[Work task]:
Transcribe each of the entries exactly.

Recorded data:
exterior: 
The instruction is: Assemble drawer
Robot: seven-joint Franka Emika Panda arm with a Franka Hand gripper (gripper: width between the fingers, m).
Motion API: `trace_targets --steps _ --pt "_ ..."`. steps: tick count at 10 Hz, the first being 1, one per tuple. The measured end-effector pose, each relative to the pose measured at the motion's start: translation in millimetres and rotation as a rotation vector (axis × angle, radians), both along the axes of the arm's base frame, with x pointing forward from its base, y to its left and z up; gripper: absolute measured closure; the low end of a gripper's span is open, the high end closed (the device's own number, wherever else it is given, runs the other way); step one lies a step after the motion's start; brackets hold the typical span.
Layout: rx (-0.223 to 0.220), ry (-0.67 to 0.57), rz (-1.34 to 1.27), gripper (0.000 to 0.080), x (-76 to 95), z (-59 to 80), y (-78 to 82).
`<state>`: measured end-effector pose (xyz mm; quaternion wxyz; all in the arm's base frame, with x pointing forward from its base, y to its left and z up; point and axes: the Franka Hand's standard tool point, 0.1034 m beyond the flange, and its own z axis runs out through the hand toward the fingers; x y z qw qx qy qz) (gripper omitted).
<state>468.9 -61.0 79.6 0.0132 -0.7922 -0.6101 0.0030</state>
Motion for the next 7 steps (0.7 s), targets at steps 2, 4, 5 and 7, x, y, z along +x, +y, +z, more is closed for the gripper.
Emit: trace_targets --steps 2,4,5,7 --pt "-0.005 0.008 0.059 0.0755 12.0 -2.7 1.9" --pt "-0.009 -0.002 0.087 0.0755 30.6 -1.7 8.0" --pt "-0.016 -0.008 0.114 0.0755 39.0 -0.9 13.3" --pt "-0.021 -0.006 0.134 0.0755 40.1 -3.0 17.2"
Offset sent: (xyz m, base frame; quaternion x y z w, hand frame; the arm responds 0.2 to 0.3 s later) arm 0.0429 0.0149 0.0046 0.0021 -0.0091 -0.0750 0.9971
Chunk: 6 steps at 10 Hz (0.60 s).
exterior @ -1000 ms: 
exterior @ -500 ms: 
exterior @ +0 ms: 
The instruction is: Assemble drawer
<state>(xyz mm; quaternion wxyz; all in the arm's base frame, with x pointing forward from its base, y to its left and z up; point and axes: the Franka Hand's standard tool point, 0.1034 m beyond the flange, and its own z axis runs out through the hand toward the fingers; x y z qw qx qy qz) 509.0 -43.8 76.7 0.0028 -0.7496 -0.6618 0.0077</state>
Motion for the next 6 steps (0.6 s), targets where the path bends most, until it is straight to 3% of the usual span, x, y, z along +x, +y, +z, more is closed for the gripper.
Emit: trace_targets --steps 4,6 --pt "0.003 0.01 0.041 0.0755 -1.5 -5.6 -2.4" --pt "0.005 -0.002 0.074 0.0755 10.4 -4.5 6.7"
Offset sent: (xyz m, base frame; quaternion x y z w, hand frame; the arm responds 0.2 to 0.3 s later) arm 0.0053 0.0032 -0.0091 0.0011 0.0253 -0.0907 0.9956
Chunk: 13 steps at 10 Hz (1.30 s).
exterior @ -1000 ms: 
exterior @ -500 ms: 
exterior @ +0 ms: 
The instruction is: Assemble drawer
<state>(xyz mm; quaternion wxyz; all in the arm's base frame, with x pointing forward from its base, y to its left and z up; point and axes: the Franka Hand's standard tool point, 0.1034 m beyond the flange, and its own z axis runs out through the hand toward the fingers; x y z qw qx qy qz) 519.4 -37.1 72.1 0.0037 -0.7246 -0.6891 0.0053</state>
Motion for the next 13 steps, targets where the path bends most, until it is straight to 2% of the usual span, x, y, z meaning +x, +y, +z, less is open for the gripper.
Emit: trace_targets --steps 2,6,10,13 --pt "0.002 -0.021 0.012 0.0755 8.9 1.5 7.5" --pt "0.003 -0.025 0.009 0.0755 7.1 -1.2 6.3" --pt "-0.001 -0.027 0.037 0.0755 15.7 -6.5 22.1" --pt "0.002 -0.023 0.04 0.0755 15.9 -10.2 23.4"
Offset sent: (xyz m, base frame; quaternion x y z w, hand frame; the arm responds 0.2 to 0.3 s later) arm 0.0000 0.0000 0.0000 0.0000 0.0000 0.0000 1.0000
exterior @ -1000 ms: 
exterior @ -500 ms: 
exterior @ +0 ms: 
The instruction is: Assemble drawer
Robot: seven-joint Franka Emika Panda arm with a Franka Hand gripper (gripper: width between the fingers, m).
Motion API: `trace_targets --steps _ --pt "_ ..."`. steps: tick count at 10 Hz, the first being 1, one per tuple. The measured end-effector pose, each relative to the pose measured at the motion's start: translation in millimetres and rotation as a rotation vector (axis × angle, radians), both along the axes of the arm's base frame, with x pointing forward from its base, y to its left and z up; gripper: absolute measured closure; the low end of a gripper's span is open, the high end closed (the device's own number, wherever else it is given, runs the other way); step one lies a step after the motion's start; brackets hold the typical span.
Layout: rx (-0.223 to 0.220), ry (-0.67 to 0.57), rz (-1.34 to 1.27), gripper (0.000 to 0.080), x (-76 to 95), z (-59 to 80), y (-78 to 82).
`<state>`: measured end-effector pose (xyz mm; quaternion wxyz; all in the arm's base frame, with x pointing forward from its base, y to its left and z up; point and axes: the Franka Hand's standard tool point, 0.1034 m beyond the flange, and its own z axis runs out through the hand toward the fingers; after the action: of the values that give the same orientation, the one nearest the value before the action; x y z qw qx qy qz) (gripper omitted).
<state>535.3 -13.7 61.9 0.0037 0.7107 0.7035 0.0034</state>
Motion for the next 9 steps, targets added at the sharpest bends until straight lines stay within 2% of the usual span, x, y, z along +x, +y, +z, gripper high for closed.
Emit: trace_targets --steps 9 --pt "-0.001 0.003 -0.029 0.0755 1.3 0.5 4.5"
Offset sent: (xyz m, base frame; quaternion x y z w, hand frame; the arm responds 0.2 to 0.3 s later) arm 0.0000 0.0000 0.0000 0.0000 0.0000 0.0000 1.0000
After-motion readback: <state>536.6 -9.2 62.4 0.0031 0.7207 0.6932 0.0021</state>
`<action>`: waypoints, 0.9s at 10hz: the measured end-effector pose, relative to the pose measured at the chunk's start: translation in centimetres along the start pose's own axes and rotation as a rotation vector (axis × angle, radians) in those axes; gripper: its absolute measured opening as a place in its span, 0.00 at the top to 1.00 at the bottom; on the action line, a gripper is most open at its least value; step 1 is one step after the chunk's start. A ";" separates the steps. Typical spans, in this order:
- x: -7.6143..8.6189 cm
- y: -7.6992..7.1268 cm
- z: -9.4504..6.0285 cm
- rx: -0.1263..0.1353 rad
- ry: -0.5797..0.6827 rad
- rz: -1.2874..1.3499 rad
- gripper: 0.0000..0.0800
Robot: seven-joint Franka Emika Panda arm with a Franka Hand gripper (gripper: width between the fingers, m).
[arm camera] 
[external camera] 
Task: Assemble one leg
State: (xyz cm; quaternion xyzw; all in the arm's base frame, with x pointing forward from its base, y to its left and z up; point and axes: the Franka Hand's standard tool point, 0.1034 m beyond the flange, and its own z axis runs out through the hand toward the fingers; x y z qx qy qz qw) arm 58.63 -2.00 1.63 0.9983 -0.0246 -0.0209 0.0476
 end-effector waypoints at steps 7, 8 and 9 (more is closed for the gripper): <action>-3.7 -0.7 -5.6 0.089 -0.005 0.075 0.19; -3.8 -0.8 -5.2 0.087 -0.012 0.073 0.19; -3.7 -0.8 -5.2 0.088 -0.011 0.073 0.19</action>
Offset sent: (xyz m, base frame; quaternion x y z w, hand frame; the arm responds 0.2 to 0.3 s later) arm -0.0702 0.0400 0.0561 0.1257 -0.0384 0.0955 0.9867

[Answer to this problem]:
exterior: 
The instruction is: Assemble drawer
Robot: seven-joint Franka Emika Panda arm with a Franka Hand gripper (gripper: width between the fingers, m).
Motion API: `trace_targets --steps _ --pt "_ ..."`. steps: tick count at 10 Hz, the first being 1, one per tuple. The measured end-effector pose, each relative to the pose measured at the motion's start: translation in millimetres and rotation as a rotation vector (axis × angle, radians), both along the axes of the arm's base frame, with x pointing forward from its base, y to its left and z up; gripper: absolute measured closure; the low end of a gripper's span is open, the high end closed (the device's own number, wherever else it is given, runs the other way); step one lies a step after the motion's start; brackets hold the typical span.
Layout: rx (-0.223 to 0.220), ry (-0.67 to 0.57), rz (-1.34 to 1.27), gripper (0.000 to 0.080), x (-76 to 95), z (-59 to 80), y (-78 to 82).
`<state>`: measured end-effector pose (xyz mm; quaternion wxyz; all in the arm's base frame, with x pointing forward from its base, y to its left and z up; point and axes: the Franka Hand's standard tool point, 0.1034 m beyond the flange, and its own z axis runs out through the hand toward the fingers; x y z qw qx qy qz) (gripper omitted).
<state>468.9 -61.0 79.6 0.0132 -0.7922 -0.6101 0.0030</state>
Motion for the next 7 steps (0.7 s), targets at steps 2, 4, 5 and 7, x, y, z along +x, +y, +z, more is closed for the gripper.
Emit: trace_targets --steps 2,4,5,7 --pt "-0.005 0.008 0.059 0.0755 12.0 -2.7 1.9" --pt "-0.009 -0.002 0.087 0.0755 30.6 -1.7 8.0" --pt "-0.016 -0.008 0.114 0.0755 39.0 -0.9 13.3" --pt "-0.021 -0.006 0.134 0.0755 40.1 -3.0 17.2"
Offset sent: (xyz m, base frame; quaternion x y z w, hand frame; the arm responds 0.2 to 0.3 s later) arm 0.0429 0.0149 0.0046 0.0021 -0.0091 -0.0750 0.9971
Chunk: 6 steps at 10 Hz (0.60 s).
exterior @ -1000 ms: 
exterior @ -500 ms: 
exterior @ +0 ms: 
The instruction is: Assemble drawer
<state>(xyz mm; quaternion wxyz; all in the arm's base frame, with x pointing forward from its base, y to its left and z up; point and axes: the Franka Hand's standard tool point, 0.1034 m beyond the flange, and its own z axis runs out through the hand toward the fingers; x y z qw qx qy qz) 509.0 -43.8 76.7 0.0028 -0.7496 -0.6618 0.0077</state>
Motion for the next 6 steps (0.6 s), targets where the path bends most, until it is straight to 3% of the usual span, x, y, z along +x, +y, +z, more is closed for the gripper.
Emit: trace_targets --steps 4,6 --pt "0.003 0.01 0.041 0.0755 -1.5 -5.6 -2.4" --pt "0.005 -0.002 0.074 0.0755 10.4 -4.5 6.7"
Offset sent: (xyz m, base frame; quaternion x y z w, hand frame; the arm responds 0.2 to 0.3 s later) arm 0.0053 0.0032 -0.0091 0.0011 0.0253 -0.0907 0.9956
Chunk: 13 steps at 10 Hz (1.30 s).
exterior @ -1000 ms: 
exterior @ -500 ms: 
exterior @ +0 ms: 
The instruction is: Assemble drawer
<state>(xyz mm; quaternion wxyz; all in the arm's base frame, with x pointing forward from its base, y to its left and z up; point and axes: the Franka Hand's standard tool point, 0.1034 m beyond the flange, and its own z axis runs out through the hand toward the fingers; x y z qw qx qy qz) 519.4 -37.1 72.1 0.0037 -0.7246 -0.6891 0.0053</state>
Motion for the next 13 steps, targets where the path bends most, until it is straight to 2% of the usual span, x, y, z meaning +x, +y, +z, less is open for the gripper.
Emit: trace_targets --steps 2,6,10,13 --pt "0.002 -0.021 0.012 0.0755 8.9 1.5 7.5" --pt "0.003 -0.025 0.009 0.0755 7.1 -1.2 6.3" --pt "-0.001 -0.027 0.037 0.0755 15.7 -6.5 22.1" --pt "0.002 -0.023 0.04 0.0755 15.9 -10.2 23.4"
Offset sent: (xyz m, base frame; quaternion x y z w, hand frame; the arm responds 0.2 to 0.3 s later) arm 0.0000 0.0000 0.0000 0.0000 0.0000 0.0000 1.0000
exterior @ -1000 ms: 
exterior @ -500 ms: 
exterior @ +0 ms: 
The instruction is: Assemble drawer
Robot: seven-joint Franka Emika Panda arm with a Franka Hand gripper (gripper: width between the fingers, m).
Motion API: `trace_targets --steps _ --pt "_ ..."`. steps: tick count at 10 Hz, the first being 1, one per tuple. The measured end-effector pose, each relative to the pose measured at the motion's start: translation in millimetres and rotation as a rotation vector (axis × angle, radians), both along the axes of the arm's base frame, with x pointing forward from its base, y to its left and z up; gripper: absolute measured closure; the low end of a gripper's span is open, the high end closed (the device's own number, wherever else it is given, runs the other way); step one lies a step after the motion's start; brackets hold the typical span.
Layout: rx (-0.223 to 0.220), ry (-0.67 to 0.57), rz (-1.34 to 1.27), gripper (0.000 to 0.080), x (-76 to 95), z (-59 to 80), y (-78 to 82).
`<state>`: measured end-effector pose (xyz mm; quaternion wxyz; all in the arm's base frame, with x pointing forward from its base, y to its left and z up; point and axes: the Franka Hand's standard tool point, 0.1034 m beyond the flange, and its own z axis runs out through the hand toward the fingers; after the action: of the values that give the same orientation, the one nearest the value before the action; x y z qw qx qy qz) (gripper omitted).
<state>535.3 -13.7 61.9 0.0037 0.7107 0.7035 0.0034</state>
Motion for the next 9 steps, targets added at the sharpest bends until straight lines stay within 2% of the usual span, x, y, z along +x, +y, +z, gripper high for closed.
Emit: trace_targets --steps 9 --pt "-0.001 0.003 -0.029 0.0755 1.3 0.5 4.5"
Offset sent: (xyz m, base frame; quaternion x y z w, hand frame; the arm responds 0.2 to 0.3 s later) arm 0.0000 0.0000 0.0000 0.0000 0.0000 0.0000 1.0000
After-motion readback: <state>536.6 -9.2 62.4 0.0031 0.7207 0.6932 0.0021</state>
`<action>`: waypoints, 0.9s at 10hz: the measured end-effector pose, relative to the pose measured at the chunk's start: translation in centimetres along the start pose's own axes and rotation as a rotation vector (axis × angle, radians) in those axes; gripper: its absolute measured opening as a place in its span, 0.00 at the top to 1.00 at the bottom; on the action line, a gripper is most open at its least value; step 1 is one step after the chunk's start. A ";" separates the steps. Typical spans, in this order:
- x: -7.6143..8.6189 cm
- y: -7.6992..7.1268 cm
- z: -9.4504..6.0285 cm
- rx: -0.1263..0.1353 rad
- ry: -0.5797..0.6827 rad
- rz: -1.2874..1.3499 rad
- gripper: 0.0000..0.0800
Robot: seven-joint Franka Emika Panda arm with a Franka Hand gripper (gripper: width between the fingers, m).
[arm camera] 
[external camera] 
Task: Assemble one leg
State: (xyz cm; quaternion xyzw; all in the arm's base frame, with x pointing forward from its base, y to its left and z up; point and axes: the Franka Hand's standard tool point, 0.1034 m beyond the flange, and its own z axis runs out through the hand toward the fingers; x y z qx qy qz qw) arm 58.63 -2.00 1.63 0.9983 -0.0246 -0.0209 0.0476
 end-effector waypoints at steps 7, 8 and 9 (more is closed for the gripper): <action>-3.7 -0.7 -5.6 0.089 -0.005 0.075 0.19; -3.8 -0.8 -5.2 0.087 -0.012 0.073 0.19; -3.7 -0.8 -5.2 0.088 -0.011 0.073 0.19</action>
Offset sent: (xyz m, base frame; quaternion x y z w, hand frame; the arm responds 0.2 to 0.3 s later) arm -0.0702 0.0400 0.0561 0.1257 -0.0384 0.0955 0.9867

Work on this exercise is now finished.